The effort to establish the refuge became active again in the summer of 2023 when the Niedergeses family, which owned land in the upper watershed that it wanted protected, sold its land to The Nature Conservancy at a discounted price of US$375,000, three-quarters of which the Open Space Institute paid, with the rest coming from The Tucker Foundation and others. After The Nature Conservancy and the Open Space Institute donated the 87.37 acre parcel of land for the establishment of a refuge adjacent to the Tennessee Wildlife Resources Agency's Bear Hollow Mountain Wildlife Management Area, the USFWS dedicated the Paint Rock River National Wildlife Refuge on the property in September 2023. The United States Department of the Interior publicly announced its creation on October 10, 2023, as the 570th unit of the National Wildlife Refuge System.

==Management==
The USFWS administers the Paint Rock River National Wildlife Refuge.

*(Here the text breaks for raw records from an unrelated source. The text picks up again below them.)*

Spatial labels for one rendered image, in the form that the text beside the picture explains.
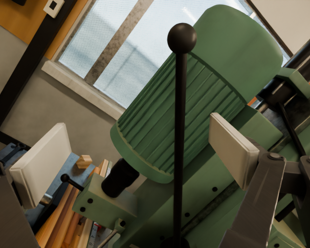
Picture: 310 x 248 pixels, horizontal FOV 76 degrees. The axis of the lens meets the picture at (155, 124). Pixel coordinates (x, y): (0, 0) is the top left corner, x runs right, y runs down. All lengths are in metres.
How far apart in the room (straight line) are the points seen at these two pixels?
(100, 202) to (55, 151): 0.33
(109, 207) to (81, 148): 1.50
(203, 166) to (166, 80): 0.18
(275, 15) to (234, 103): 1.68
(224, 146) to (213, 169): 0.26
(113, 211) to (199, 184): 0.21
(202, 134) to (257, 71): 0.13
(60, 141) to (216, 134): 0.13
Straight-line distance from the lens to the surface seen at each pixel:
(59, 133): 0.18
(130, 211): 0.51
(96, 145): 1.92
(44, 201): 0.57
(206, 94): 0.33
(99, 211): 0.51
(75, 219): 0.58
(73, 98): 1.79
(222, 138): 0.16
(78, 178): 0.76
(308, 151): 0.44
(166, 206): 0.45
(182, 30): 0.24
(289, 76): 0.45
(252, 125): 0.40
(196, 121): 0.34
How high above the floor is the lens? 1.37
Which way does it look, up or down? 14 degrees down
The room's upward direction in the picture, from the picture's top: 41 degrees clockwise
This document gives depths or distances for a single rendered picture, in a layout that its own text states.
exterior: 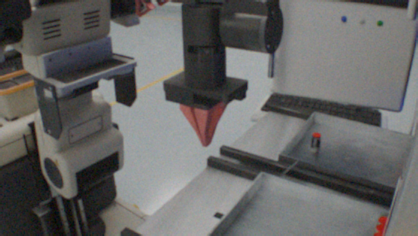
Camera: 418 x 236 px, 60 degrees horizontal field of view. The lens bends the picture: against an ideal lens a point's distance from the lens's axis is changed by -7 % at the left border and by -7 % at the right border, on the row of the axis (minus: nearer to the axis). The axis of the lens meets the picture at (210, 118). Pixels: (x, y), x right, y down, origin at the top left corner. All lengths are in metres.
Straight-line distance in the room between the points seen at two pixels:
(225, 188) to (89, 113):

It works with agencies of the Government of Tennessee and the Government of Alabama and with private conservation groups that also manage protected lands in the Paint Rock River watershed and the hardwood forest tract to coordinate conservation efforts throughout the watershed and the forest.

==Activities==
The USFWS protects the wildlife and habitats of the Paint Rock River watershed that lie within the Paint Rock River National Wildlife Refuge, part of an Appalachian ecosystem important for the maintenance of biodiversity and for natural adaptation to and resilience in the face of climate change. Its activities include the protection and improvement of the water quality and quantity and the hydrology of the Paint Rock River, taking into account both the health of the natural environment and the provision of recreational opportunities to meet the economic and recreational needs of local human communities that use the area's water resources. It also provides environmental education and interpretation opportunities for visitors.

==Recreation==
As of July 2025, the USFWS had not yet published information on recreational opportunities in the Paint Rock River National Wildlife Refuge. It anticipated permitting hunting, fishing, hiking, wildlife observation, wildlife photography, and environmental educational and interpretation activities in the refuge once it completed a plan for recreational use of the refuge compatible with its conservation goals, support for the local economy, and the expansion of recreational opportunities that preserve the way of life in the area.